Mutation Profiles in Glioblastoma 3D Oncospheres Modulate Drug Efficacy.

机构信息

1 Department of Neurosurgery, Johns Hopkins University School of Medicine, Baltimore MD, USA.

2 Division of Pre-Clinical Innovation, National Center for Advancing Translational Sciences, National Institutes of Health, Rockville MD, USA.

出版信息

SLAS Technol. 2019 Feb;24(1):28-40. doi: 10.1177/2472630318803749. Epub 2018 Oct 5.

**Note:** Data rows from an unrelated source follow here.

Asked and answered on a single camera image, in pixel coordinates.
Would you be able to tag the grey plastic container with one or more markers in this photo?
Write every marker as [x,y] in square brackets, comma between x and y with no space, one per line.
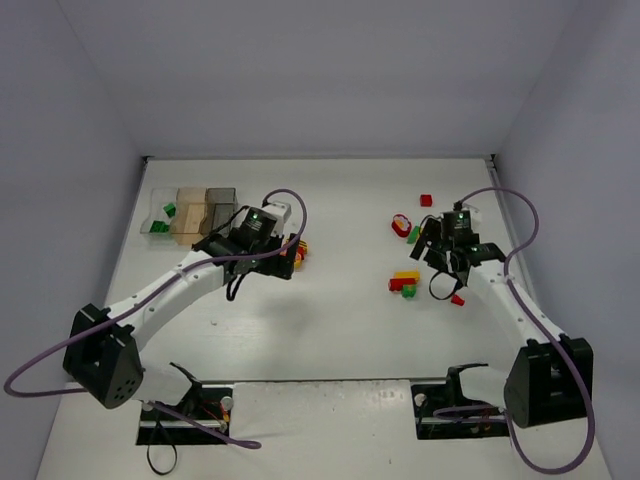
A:
[220,205]

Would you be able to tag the small red lego brick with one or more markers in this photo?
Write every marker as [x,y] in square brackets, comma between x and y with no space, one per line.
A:
[426,200]

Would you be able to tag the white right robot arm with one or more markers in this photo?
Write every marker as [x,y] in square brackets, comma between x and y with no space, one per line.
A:
[550,379]

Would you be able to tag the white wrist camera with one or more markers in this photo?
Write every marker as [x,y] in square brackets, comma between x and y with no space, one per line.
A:
[475,215]
[278,209]

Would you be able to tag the tan plastic container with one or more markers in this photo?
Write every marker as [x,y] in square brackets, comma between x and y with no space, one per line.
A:
[185,227]

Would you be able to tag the green number two lego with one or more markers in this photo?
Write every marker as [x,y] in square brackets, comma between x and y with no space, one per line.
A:
[409,291]

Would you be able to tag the small red lego piece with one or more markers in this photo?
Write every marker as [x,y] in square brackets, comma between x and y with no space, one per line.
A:
[457,300]

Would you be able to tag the red long lego brick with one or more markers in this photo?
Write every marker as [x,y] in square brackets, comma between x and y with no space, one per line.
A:
[397,284]

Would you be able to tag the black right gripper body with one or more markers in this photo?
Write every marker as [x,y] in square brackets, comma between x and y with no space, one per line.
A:
[432,248]

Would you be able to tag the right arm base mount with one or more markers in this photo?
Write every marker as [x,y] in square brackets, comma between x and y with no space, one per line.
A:
[459,406]

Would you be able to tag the clear plastic container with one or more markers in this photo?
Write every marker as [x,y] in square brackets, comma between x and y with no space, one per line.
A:
[157,199]

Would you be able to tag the red flower print lego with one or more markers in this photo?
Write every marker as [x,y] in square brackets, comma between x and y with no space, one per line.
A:
[401,225]

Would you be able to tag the green slope lego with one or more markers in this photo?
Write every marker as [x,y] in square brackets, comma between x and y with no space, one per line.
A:
[414,235]

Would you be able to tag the green lego in container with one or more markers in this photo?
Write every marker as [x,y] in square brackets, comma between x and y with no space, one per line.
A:
[159,227]

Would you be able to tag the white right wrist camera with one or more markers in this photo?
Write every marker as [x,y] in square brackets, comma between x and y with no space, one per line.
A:
[475,215]

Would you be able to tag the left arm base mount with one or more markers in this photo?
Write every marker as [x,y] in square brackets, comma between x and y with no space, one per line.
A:
[213,410]

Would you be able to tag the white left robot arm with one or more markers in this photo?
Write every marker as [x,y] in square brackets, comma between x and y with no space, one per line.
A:
[105,353]

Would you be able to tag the small green lego brick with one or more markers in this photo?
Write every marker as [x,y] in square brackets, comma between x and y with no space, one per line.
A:
[169,210]

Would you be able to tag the yellow long lego brick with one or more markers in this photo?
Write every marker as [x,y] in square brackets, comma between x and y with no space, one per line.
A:
[409,274]

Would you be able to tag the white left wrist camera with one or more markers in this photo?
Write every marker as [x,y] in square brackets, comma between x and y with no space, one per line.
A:
[278,209]

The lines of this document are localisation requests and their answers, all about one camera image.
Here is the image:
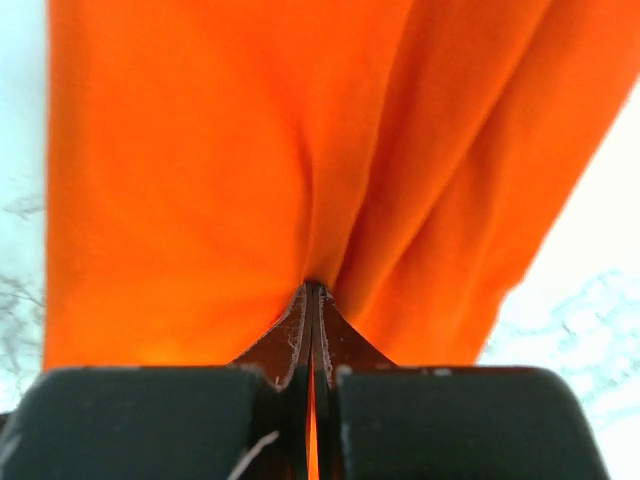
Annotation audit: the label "orange t shirt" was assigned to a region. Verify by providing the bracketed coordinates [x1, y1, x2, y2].
[42, 0, 640, 480]

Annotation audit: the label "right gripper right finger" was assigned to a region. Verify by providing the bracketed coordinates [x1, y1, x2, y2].
[310, 283, 608, 479]

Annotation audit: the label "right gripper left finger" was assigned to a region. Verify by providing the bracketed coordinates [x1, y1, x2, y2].
[1, 285, 311, 480]

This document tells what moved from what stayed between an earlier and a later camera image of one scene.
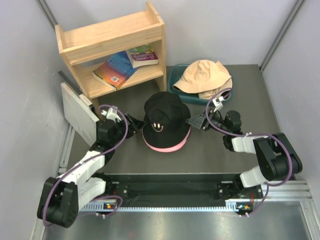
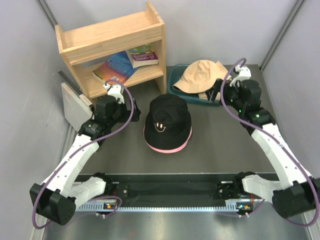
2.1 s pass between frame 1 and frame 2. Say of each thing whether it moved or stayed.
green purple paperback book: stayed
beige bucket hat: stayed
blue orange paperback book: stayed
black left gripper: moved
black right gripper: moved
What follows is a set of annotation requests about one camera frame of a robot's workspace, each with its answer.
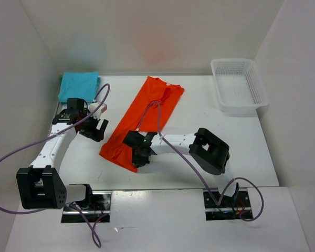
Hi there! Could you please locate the light blue t shirt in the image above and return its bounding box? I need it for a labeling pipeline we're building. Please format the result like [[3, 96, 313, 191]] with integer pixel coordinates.
[[58, 71, 100, 103]]

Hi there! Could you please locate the orange t shirt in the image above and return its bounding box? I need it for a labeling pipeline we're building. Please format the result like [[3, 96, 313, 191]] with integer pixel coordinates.
[[99, 76, 184, 173]]

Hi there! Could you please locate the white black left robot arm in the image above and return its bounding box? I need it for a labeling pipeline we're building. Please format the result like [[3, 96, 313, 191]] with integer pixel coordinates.
[[16, 98, 108, 210]]

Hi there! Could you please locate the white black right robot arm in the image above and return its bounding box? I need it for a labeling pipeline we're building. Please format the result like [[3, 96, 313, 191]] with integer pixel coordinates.
[[123, 128, 239, 206]]

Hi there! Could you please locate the white plastic basket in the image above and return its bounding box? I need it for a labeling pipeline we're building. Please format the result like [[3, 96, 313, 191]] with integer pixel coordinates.
[[211, 58, 269, 114]]

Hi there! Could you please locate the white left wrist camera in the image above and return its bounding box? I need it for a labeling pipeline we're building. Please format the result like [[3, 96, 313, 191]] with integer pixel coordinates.
[[88, 102, 107, 120]]

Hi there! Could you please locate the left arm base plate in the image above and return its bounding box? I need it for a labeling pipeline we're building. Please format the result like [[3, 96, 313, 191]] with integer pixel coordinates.
[[61, 191, 112, 224]]

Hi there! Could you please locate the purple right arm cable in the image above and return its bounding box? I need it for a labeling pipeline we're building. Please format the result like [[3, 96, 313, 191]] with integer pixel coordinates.
[[136, 102, 265, 223]]

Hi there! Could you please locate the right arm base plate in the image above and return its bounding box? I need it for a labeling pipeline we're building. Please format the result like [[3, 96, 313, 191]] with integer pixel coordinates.
[[203, 190, 253, 221]]

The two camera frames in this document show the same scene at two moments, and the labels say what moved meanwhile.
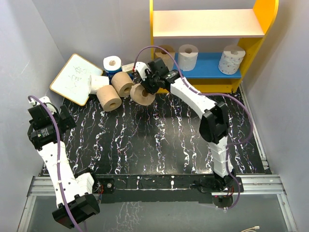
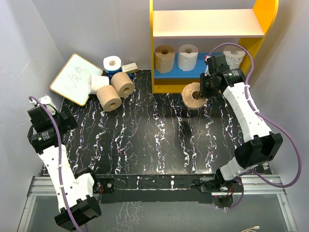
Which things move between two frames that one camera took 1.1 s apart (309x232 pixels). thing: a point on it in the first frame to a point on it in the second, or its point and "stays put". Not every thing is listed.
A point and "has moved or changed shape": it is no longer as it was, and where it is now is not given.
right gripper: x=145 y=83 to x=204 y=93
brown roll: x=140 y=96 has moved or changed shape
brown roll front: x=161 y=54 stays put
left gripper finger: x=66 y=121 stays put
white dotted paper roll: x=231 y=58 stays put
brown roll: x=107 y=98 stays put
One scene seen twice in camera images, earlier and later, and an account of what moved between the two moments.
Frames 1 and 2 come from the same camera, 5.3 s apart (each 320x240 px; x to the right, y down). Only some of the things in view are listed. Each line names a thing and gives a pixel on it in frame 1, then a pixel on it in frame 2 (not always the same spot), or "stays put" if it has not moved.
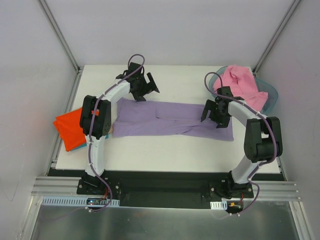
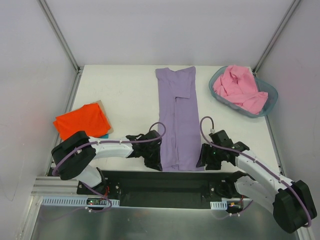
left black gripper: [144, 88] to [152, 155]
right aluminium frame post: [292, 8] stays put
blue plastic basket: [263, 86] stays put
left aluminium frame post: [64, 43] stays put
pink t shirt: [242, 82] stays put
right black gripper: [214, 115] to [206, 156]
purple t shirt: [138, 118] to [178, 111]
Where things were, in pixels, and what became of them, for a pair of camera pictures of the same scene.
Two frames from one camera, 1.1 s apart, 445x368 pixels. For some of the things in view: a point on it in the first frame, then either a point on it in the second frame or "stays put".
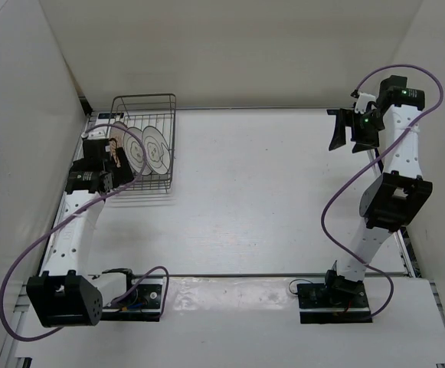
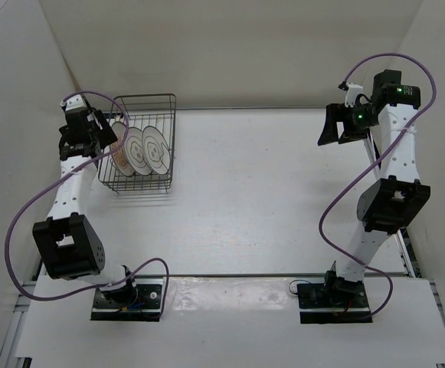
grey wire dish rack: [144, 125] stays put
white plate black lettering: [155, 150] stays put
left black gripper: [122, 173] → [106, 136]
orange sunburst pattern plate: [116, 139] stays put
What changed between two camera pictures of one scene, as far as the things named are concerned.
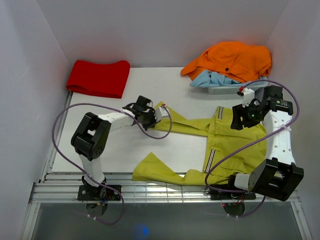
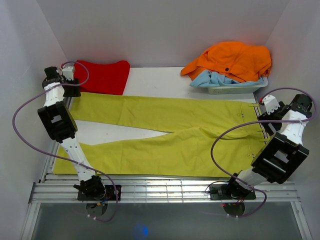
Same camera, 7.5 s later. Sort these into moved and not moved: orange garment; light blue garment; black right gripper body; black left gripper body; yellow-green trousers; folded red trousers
Moved: yellow-green trousers; black right gripper body; black left gripper body
Not moved: orange garment; folded red trousers; light blue garment
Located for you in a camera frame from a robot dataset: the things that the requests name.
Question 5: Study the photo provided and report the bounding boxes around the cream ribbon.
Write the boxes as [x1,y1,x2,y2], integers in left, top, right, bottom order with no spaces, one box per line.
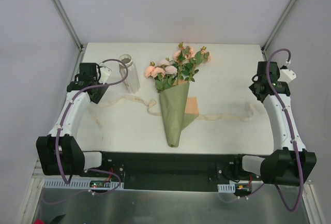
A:
[97,95,265,129]

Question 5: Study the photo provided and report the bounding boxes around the pink flower bouquet green leaves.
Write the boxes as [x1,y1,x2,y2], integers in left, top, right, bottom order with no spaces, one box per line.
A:
[144,42,212,93]

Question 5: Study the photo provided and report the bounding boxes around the green wrapping paper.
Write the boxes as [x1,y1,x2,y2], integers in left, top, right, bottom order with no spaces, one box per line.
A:
[159,83,190,147]

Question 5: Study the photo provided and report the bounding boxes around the orange wrapping paper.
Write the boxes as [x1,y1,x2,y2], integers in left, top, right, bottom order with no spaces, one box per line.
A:
[185,97,199,115]

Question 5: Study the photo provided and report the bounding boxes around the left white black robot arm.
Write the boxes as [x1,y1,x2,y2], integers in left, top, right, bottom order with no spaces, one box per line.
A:
[36,63,111,177]

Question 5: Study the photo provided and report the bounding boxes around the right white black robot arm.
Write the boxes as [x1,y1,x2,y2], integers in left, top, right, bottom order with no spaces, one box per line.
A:
[233,62,317,186]

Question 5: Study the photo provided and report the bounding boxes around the white ribbed ceramic vase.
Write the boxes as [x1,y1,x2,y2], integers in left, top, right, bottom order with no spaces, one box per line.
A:
[118,54,140,94]

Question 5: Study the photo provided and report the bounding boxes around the red black object bottom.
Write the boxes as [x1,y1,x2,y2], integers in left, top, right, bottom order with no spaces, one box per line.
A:
[32,214,66,224]

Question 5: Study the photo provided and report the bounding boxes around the left aluminium frame post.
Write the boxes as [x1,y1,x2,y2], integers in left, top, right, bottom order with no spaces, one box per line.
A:
[51,0,84,51]

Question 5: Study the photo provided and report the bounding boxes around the aluminium frame post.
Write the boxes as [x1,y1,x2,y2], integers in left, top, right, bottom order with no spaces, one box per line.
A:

DOI:10.1177/2472630318803749
PMID:30289729
原文链接:https://pmc.ncbi.nlm.nih.gov/articles/PMC7058093/
Abstract

Glioblastoma (GBM) is a lethal brain cancer with a median survival time of approximately 15 months following treatment. Common in vitro GBM models for drug screening are adherent and do not recapitulate the features of human GBM in vivo. Here we report the genomic characterization of nine patient-derived, spheroid GBM cell lines that recapitulate human GBM characteristics in orthotopic xenograft models. Genomic sequencing revealed that the spheroid lines contain alterations in GBM driver genes such as PTEN, CDKN2A, and NF1. Two spheroid cell lines, JHH-136 and JHH-520, were utilized in a high-throughput drug screen for cell viability using a 1912-member compound library. Drug mechanisms that were cytotoxic in both cell lines were Hsp90 and proteasome inhibitors. JHH-136 was uniquely sensitive to topoisomerase 1 inhibitors, while JHH-520 was uniquely sensitive to Mek inhibitors. Drug combination screening revealed that PI3 kinase inhibitors combined with Mek or proteasome inhibitors were synergistic. However, animal studies to test these drug combinations in vivo revealed that Mek inhibition alone was superior to the combination treatments. These data show that these GBM spheroid lines are amenable to high-throughput drug screening and that this dataset may deliver promising therapeutic leads for future GBM preclinical studies.

摘要

胶质母细胞瘤(GBM)是一种致命的脑癌,治疗后中位生存时间约为 15 个月。常用于药物筛选的常见体外 GBM 模型为贴壁细胞系,无法重现体内 GBM 的特征。在这里,我们报告了 9 种患者来源的球体 GBM 细胞系的基因组特征,这些细胞系在原位异种移植模型中重现了人类 GBM 的特征。基因组测序显示,球体系中存在 GBM 驱动基因的改变,如 PTEN、CDKN2A 和 NF1。我们利用两种球体细胞系 JHH-136 和 JHH-520,对 1912 种化合物库进行高通量药物筛选,以评估细胞活力。在这两种细胞系中具有细胞毒性的药物机制是热休克蛋白 90(Hsp90)和蛋白酶体抑制剂。JHH-136 对拓扑异构酶 1 抑制剂特别敏感,而 JHH-520 对 Mek 抑制剂特别敏感。药物组合筛选显示,PI3 激酶抑制剂与 Mek 或蛋白酶体抑制剂联合使用具有协同作用。然而,体内动物研究表明,Mek 抑制单独使用优于联合治疗。这些数据表明,这些 GBM 球体细胞系适合高通量药物筛选,并且该数据集可能为未来 GBM 的临床前研究提供有前途的治疗线索。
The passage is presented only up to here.